#### TASK OBJECTIVE
Below are some records; output exactly the lines from the line with "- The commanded" to the line with "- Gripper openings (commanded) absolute", both ends kept, and nothing more.

═════ EXERCISE INPUT ═════

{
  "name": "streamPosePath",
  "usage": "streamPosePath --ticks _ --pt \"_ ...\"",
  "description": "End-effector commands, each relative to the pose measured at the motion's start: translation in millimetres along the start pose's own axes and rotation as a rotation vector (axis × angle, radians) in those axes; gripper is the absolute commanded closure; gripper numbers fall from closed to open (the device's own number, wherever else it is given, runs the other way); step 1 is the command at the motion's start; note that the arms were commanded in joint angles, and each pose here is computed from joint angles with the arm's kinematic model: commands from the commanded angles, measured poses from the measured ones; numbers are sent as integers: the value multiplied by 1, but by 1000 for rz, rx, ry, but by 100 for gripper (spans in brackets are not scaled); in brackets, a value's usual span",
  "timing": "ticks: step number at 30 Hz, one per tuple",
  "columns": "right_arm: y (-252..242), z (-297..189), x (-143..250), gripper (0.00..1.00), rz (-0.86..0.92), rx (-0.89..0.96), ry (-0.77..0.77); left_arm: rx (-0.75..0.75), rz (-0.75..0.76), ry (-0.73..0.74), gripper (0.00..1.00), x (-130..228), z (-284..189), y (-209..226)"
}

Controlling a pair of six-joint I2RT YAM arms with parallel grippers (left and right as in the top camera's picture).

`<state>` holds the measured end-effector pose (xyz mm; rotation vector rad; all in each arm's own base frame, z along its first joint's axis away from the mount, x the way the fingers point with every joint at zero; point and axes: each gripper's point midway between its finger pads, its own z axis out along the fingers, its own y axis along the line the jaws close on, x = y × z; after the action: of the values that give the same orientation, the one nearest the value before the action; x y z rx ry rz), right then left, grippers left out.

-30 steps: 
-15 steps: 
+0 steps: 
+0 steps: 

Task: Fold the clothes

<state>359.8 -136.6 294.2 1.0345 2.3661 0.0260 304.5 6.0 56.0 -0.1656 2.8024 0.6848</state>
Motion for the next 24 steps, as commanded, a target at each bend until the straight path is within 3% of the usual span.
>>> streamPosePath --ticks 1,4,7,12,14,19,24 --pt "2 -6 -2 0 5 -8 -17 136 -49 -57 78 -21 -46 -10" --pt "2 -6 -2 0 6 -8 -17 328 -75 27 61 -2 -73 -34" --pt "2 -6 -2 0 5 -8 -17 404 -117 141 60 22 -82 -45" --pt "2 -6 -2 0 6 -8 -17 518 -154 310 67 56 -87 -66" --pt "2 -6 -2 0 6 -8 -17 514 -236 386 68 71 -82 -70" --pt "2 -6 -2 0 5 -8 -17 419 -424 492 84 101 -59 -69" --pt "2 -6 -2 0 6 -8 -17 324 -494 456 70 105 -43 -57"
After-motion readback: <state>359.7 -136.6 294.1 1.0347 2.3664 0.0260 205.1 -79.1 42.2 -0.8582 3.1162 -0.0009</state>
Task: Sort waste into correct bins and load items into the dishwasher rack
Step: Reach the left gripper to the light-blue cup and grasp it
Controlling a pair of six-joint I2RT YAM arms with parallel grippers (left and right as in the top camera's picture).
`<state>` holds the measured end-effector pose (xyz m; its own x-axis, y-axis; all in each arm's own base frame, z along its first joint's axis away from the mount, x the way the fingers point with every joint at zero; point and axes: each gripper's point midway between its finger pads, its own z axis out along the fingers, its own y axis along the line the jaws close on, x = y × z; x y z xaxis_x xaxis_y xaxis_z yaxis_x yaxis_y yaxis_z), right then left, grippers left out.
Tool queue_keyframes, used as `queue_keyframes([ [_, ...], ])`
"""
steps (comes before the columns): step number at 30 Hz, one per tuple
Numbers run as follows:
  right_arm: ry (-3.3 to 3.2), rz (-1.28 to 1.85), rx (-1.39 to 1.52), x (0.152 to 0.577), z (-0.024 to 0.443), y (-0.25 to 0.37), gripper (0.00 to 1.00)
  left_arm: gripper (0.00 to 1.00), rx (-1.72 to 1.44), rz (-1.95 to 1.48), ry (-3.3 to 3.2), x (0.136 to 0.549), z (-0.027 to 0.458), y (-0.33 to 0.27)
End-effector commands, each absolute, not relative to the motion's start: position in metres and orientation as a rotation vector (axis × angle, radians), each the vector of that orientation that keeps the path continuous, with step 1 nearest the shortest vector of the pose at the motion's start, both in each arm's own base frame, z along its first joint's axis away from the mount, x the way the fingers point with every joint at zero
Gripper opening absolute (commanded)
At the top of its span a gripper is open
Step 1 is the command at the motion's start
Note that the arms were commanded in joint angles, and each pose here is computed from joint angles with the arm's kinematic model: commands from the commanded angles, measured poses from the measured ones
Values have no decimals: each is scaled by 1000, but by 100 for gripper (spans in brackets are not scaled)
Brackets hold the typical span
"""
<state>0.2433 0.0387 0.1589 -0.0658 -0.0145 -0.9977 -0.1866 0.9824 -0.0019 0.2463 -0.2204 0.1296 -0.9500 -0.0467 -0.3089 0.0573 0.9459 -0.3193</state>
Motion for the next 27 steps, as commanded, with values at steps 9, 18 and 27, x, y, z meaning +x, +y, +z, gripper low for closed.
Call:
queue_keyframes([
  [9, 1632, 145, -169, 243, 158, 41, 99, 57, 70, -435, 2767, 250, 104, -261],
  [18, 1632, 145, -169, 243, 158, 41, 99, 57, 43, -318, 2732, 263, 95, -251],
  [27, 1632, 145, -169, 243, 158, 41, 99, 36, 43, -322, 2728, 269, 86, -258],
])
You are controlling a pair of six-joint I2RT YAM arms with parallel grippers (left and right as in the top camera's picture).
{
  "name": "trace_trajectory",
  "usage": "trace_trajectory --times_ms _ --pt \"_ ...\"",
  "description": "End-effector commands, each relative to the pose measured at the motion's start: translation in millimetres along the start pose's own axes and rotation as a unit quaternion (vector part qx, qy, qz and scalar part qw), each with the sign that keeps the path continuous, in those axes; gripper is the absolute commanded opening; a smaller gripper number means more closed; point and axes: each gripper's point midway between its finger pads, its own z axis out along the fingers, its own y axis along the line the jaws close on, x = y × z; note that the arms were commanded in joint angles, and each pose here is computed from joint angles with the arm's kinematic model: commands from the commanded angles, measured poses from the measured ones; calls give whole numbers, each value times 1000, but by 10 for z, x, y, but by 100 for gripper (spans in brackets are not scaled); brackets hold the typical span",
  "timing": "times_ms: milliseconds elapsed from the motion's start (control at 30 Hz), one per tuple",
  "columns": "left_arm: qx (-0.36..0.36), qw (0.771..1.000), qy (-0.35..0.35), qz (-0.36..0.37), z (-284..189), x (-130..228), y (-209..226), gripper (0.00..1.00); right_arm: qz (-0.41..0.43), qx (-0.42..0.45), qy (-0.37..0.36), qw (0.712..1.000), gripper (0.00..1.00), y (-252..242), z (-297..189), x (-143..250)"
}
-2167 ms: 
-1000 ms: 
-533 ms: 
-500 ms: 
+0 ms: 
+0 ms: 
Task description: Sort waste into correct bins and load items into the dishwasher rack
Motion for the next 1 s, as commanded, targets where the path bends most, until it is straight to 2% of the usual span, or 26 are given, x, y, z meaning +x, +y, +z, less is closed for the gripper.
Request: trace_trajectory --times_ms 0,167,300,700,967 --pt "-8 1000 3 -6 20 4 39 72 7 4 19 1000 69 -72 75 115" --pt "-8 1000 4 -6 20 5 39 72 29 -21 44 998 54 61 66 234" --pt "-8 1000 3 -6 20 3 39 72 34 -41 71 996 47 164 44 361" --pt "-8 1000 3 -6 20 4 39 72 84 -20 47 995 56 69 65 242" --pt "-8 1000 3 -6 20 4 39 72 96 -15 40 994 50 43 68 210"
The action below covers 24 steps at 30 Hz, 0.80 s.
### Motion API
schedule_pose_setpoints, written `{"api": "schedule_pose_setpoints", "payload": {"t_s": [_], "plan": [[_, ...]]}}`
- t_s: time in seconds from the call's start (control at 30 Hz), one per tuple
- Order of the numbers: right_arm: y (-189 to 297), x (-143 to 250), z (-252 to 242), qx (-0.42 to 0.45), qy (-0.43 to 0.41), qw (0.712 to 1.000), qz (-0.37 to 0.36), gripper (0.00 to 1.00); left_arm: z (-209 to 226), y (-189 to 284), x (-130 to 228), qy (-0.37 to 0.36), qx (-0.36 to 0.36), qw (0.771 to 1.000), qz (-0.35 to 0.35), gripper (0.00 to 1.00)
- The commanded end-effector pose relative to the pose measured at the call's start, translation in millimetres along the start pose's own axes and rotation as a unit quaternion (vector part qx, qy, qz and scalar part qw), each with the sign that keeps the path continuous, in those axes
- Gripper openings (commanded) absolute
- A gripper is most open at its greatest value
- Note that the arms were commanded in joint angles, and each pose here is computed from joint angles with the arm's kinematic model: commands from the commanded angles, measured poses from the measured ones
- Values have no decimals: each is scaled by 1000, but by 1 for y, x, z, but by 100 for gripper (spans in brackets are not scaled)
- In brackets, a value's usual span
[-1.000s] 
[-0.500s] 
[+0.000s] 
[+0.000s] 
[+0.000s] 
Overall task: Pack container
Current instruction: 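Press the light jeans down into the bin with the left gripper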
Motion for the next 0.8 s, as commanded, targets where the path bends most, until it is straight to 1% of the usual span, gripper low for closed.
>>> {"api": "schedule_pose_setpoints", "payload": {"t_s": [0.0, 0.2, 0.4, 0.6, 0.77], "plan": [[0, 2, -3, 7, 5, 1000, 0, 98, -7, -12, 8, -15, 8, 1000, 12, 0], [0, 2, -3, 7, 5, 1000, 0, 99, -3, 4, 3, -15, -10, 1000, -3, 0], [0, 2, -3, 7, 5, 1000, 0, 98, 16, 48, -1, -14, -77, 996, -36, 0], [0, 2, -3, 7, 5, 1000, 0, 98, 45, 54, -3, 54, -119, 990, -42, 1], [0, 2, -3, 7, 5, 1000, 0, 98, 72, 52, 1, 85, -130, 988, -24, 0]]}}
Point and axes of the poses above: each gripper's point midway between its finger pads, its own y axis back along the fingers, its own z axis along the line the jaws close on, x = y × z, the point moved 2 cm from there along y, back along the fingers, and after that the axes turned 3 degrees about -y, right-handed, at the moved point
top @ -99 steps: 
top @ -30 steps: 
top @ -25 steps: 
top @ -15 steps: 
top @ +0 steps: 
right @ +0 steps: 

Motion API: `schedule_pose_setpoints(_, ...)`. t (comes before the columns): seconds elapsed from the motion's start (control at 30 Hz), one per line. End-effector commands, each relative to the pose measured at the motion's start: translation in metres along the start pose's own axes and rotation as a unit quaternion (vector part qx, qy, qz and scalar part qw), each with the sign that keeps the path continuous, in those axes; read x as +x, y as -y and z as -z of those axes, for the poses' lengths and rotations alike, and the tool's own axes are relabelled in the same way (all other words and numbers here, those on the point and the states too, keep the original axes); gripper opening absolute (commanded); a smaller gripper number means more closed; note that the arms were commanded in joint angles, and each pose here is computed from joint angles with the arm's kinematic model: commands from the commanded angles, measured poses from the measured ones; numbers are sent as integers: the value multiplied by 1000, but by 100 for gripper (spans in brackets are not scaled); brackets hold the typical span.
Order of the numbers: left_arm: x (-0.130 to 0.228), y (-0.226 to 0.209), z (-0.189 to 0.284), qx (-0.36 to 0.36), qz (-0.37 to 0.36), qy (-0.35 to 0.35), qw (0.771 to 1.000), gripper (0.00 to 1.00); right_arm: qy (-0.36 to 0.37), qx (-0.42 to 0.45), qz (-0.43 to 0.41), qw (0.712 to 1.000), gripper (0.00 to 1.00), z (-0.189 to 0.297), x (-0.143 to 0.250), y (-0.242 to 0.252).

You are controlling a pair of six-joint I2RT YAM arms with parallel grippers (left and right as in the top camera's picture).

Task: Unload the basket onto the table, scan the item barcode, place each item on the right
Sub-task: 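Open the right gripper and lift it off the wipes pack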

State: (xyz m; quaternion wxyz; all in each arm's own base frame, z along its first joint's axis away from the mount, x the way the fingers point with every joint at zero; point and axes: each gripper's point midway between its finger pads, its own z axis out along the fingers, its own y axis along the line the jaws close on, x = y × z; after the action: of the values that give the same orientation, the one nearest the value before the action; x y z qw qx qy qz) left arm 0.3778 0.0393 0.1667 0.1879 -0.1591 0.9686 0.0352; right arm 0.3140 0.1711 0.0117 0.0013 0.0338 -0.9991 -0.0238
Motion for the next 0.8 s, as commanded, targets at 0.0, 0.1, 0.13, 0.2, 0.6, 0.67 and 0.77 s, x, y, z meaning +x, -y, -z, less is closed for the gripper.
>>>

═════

#### ANSWER TO THE EXERCISE
- The commanded end-effector pose relative to the pose measured at the call's start, translation in millimetres along the start pose's own axes and rotation as a unit quaternion (vector part qx, qy, qz and scalar part qw), each with the sign that keeps the path continuous, in those axes
- Gripper openings (commanded) absolute

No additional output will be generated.